O Brasil de 2021 está imitando as cenas iniciais do filme “Interestelar” (2014), de Christopher Nolan. Nos estados agrícolas do centro-sul brasileiro, a terra vermelha e desmatada para o plantio é varrida por ventos de cerca de 100 quilômetros por hora. Há uma ausência crônica de chuvas — traduzida para o nome técnico de crise hídrica.
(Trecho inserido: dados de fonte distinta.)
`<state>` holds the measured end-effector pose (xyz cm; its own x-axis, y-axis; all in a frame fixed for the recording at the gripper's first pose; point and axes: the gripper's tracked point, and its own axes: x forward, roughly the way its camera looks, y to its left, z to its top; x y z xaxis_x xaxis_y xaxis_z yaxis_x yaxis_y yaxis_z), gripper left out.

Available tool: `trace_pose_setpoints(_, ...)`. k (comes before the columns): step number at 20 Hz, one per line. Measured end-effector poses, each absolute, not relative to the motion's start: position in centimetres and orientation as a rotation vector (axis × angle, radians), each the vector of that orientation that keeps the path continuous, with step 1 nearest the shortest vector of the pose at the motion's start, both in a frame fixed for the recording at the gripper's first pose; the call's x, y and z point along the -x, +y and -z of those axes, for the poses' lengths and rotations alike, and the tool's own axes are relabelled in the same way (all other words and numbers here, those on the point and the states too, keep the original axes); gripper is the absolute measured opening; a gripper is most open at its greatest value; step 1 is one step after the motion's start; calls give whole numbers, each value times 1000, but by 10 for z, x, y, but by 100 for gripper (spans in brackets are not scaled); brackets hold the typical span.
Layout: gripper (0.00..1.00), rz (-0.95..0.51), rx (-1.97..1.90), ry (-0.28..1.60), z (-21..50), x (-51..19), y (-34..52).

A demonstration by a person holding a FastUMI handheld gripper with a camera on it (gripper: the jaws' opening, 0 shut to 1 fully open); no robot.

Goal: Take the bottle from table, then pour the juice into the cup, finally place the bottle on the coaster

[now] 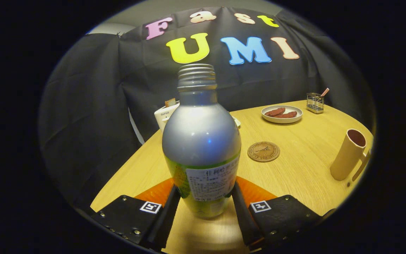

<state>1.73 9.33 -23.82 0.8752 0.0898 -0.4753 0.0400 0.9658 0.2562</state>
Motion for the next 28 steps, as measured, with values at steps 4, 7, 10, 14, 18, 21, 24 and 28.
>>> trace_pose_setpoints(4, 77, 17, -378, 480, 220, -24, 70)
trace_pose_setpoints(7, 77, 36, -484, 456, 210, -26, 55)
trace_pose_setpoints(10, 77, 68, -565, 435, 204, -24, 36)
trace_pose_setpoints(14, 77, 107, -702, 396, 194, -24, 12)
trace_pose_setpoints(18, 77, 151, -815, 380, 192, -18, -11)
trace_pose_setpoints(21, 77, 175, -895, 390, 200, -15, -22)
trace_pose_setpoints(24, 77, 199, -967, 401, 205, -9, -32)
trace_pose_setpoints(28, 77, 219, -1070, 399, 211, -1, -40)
Com isso, levantaram-se gigantescas nuvens de poeira que cobriram cidades inteiras como Franca (SP) e Campo Grande (MS) nos meses de setembro e outubro.
As cenas reais do Brasil lembram muito o cenário pós-catástrofe de “Interestelar”. Nolan criou um interior dos Estados Unidos, onde se extinguiu o trabalho de engenheiros e cientistas. A única necessidade é ter bons fazendeiros para plantar milho e quiabo. As demais plantas se tornaram inviáveis por conta de pragas, poeira e mudanças climáticas. As casas acumulam montanhas de pó levantado pelos ventos descontrolados, e as crianças do filme começam a ter sérios problemas respiratórios.
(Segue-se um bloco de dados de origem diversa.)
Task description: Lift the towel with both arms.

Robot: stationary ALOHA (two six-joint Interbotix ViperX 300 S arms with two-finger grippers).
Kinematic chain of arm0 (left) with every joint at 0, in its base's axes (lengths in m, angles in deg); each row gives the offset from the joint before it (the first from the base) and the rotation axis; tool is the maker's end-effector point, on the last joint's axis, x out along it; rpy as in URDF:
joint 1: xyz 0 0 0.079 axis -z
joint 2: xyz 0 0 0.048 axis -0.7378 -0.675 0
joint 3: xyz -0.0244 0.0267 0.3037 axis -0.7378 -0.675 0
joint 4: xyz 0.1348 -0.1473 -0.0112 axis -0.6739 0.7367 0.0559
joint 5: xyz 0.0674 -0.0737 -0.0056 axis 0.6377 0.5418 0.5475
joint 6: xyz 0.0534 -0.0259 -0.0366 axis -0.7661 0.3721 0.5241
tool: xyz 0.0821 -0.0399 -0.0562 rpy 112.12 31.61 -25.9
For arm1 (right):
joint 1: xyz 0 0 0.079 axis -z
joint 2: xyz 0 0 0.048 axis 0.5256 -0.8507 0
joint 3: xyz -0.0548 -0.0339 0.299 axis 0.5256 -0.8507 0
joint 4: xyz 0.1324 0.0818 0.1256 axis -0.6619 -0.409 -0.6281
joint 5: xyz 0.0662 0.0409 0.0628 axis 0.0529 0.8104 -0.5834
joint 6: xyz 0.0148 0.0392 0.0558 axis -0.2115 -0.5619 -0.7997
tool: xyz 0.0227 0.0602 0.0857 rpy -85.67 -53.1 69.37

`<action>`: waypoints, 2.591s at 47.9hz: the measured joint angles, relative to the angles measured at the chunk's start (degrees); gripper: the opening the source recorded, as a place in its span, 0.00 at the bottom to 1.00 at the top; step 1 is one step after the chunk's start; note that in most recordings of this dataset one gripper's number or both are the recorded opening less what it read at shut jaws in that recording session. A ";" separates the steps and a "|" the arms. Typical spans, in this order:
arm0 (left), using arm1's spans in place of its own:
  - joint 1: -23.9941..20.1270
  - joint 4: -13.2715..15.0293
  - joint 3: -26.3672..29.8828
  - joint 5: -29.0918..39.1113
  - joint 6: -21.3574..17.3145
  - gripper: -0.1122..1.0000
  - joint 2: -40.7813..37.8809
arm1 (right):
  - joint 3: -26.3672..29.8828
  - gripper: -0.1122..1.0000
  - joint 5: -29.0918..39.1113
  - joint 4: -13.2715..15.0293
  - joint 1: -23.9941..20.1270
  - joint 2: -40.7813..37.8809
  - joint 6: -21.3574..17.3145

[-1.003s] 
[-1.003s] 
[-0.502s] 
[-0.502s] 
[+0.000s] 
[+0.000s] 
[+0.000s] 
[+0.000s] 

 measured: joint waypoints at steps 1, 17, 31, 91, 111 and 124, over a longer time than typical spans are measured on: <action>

Basta pensar nas lavouras atuais de soja e cana-de-açúcar do Brasil, e conclui-se que já estamos no pesadelo das nuvens de poeira em “Interestelar”. Não é um cenário absurdo e distópico se acompanharmos os recentes textos do cineasta João Moreira Salles na “Revista Piauí”, que investigou o presente e o futuro da Amazônia. Uma das informações mais assustadoras trazidas por Salles é que a agricultura vai migrar do Brasil para a Sibéria. A Rússia vem perdendo neve e geleiras, tornando sua parte norte agricultável.
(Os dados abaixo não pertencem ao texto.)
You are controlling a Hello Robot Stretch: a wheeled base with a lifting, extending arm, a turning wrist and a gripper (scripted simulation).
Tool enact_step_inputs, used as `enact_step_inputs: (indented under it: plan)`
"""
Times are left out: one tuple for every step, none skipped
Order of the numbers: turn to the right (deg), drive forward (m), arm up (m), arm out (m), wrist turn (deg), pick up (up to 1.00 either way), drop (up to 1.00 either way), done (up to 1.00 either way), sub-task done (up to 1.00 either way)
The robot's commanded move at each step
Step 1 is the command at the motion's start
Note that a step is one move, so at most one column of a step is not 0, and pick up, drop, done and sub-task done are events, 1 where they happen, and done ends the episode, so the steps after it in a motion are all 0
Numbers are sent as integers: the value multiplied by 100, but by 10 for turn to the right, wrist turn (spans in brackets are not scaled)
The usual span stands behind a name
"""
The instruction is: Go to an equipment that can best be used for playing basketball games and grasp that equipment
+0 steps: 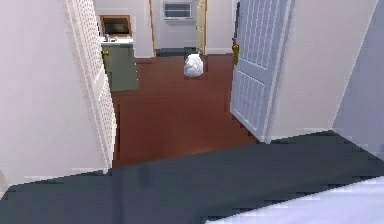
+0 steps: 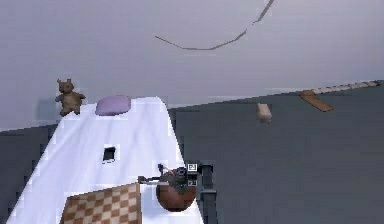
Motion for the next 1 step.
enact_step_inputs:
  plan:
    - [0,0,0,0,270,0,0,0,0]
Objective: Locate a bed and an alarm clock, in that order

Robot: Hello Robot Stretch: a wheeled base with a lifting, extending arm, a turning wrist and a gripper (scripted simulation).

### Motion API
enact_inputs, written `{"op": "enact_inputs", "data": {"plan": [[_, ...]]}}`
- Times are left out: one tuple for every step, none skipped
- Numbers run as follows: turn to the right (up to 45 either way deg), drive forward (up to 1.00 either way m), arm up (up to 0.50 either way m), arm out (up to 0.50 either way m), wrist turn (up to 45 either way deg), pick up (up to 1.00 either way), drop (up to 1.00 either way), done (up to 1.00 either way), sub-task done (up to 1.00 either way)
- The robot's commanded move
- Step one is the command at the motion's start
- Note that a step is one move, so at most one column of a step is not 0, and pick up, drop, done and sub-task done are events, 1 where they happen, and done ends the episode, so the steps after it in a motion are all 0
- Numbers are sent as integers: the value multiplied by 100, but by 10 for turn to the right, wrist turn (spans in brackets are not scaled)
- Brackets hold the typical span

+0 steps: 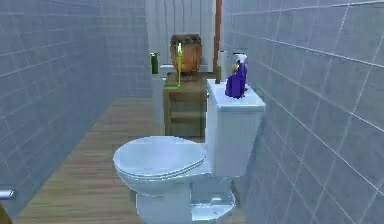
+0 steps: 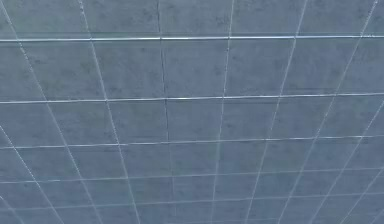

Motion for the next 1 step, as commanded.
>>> {"op": "enact_inputs", "data": {"plan": [[0, 60, 0, 0, 0, 0, 0, 0, 0]]}}
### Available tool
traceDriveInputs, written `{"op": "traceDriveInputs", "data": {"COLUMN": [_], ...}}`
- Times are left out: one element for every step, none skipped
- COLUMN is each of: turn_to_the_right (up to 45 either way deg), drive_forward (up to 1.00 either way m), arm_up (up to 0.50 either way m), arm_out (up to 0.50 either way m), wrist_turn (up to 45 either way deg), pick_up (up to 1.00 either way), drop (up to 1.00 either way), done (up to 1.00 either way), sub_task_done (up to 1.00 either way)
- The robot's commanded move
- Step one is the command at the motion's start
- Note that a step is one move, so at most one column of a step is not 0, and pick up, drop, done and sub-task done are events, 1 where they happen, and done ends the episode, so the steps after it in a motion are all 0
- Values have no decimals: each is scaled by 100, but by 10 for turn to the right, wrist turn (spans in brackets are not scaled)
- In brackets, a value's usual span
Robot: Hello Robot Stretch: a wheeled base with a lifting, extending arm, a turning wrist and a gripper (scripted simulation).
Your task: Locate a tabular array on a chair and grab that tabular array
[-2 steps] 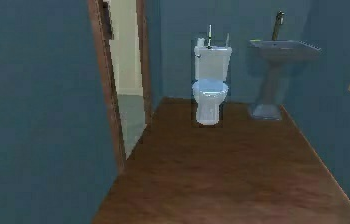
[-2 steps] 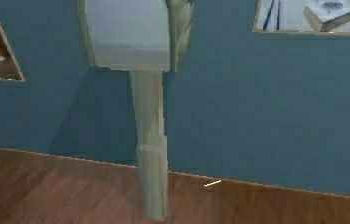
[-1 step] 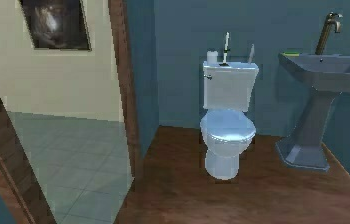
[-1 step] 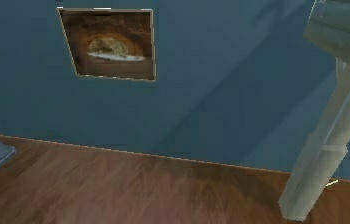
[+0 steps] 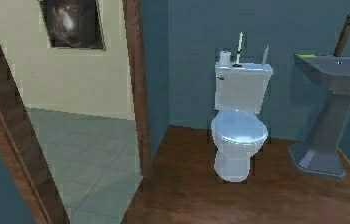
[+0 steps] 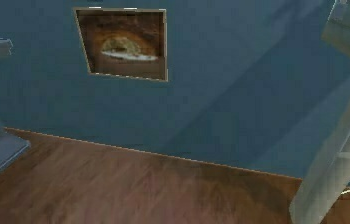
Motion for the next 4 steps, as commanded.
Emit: {"op": "traceDriveInputs", "data": {"turn_to_the_right": [0,-420,0,-240], "drive_forward": [65,0,35,0], "arm_up": [0,0,0,0], "arm_out": [0,0,0,0], "wrist_turn": [0,0,0,0], "pick_up": [0,0,0,0], "drop": [0,0,0,0], "done": [0,0,0,0], "sub_task_done": [0,0,0,0]}}
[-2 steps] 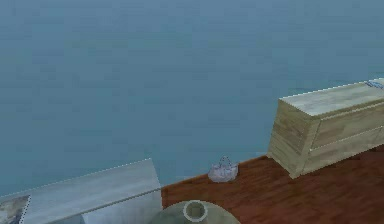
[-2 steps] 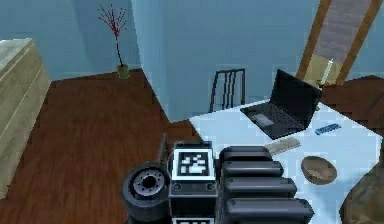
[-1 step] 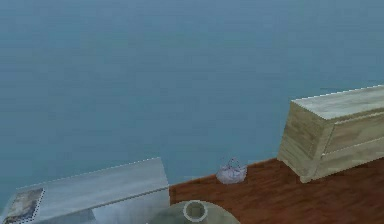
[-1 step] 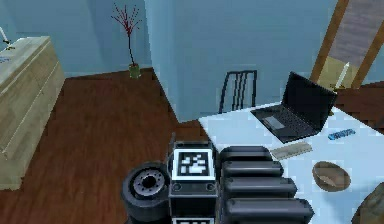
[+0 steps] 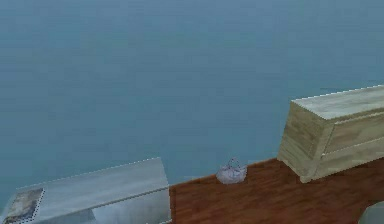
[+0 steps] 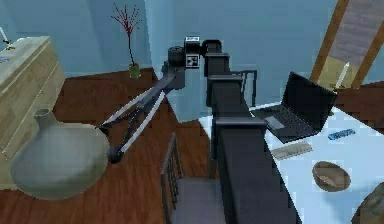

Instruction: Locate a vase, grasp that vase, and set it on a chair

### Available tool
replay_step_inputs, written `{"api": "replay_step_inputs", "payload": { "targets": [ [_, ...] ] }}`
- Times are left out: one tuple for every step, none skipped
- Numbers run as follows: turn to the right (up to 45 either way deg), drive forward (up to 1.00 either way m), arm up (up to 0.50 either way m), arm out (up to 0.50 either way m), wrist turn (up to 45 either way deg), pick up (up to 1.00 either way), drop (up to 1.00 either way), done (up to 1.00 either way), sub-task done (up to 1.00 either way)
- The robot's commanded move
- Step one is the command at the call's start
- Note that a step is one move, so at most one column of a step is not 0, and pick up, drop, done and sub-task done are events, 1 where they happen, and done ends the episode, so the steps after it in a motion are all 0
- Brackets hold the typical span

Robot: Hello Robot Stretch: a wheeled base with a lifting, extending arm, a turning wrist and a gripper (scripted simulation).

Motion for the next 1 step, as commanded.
{"api": "replay_step_inputs", "payload": {
  "targets": [
    [0.0,0.00,0.00,0.00,45.0,0.00,0.00,0.00,0.00]
  ]
}}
Já pensei em escrever um romance que se passa em Brasília de 2069. Naquele ano, não haverá mais chuvas na região Centro-Oeste, porque a Amazônia foi devastada. O deserto em torno da capital federal permitirá apenas a instalação de fazendas de energia solar — a soja e o milho viraram produtos do passado. Imensos painéis que captam a luz do sol escaldante, e a água chega à região por meio de extensos dutos, a partir do Rio de Janeiro, onde opera uma usina para tirar o sal do mar.
No filme de Nolan, a saída para o apocalipse é a busca de outros planetas que possam abrigar seres humanos. Sempre a ficção científica tem o personagem messiânico e redentor, encarnado em “Interestelar” pelo ex-astronauta Joseph Cooper (feito pelo ator Matthew McConaughey). O final dos tempos é um mundo coberto de pó — uma imagem forte e recorrente da Bíblia. Na verdade, são nuvens de poeira no horizonte para engolir cidades, fazendas, máquinas e pessoas.
Vendo as cenas de poeira no Brasil, também lembrei do livro “Dentro do Nevoeiro” (2018), do arquiteto e crítico de arte Guilherme Wisnik. Ele analisa as diversas questões que envolvem as “coisas” imateriais do capitalismo contemporâneo: as nuvens para armazenar dados digitais, o efeito “blur” (borrão) usado pelos designers, o pó levantado pela demolição de prédios para reconfigurar cidades, a fumaça da queda das Torres Gêmeas em 2001, os tornados que varrem periodicamente os Estados Unidos.
“Onde há fumaça, há fogo. Mas onde está? Nas queimadas que destroem florestas para produzir pasto? Nos graves incêndios que assolam Portugal e a Grécia? Nas chamas que derretem museus e seus preciosos acervos no Brasil? No fogo criminoso que destrói favelas para forçar as remoções? Vivemos hoje sob a permanente sensação de uma tragédia recalcada, numa sociedade que normalizou a violência sob a forma encantatória e sedutora de nuvens que, como todo um tecnossublime contemporâneo, permeiam toda a vida social”, afirma Wisnik.
A “tragédia recalcada” são os acontecimentos que nem mais percebemos. A normalização ou naturalização de coisas provocadas pelas pessoas. É bem possível que as nuvens de poeira sejam consideradas normais daqui para frente ou o preço a ser pago pela atividade econômica. Chega-se assim ao clima de “tranquilidade catastrófica” dos contos José J. Veiga, conforme a leitura brilhante de Antonio Candido. Uma vida interiorana que parece pacificada, sem grandes novidades, mas que no fundo é uma imensa tragédia.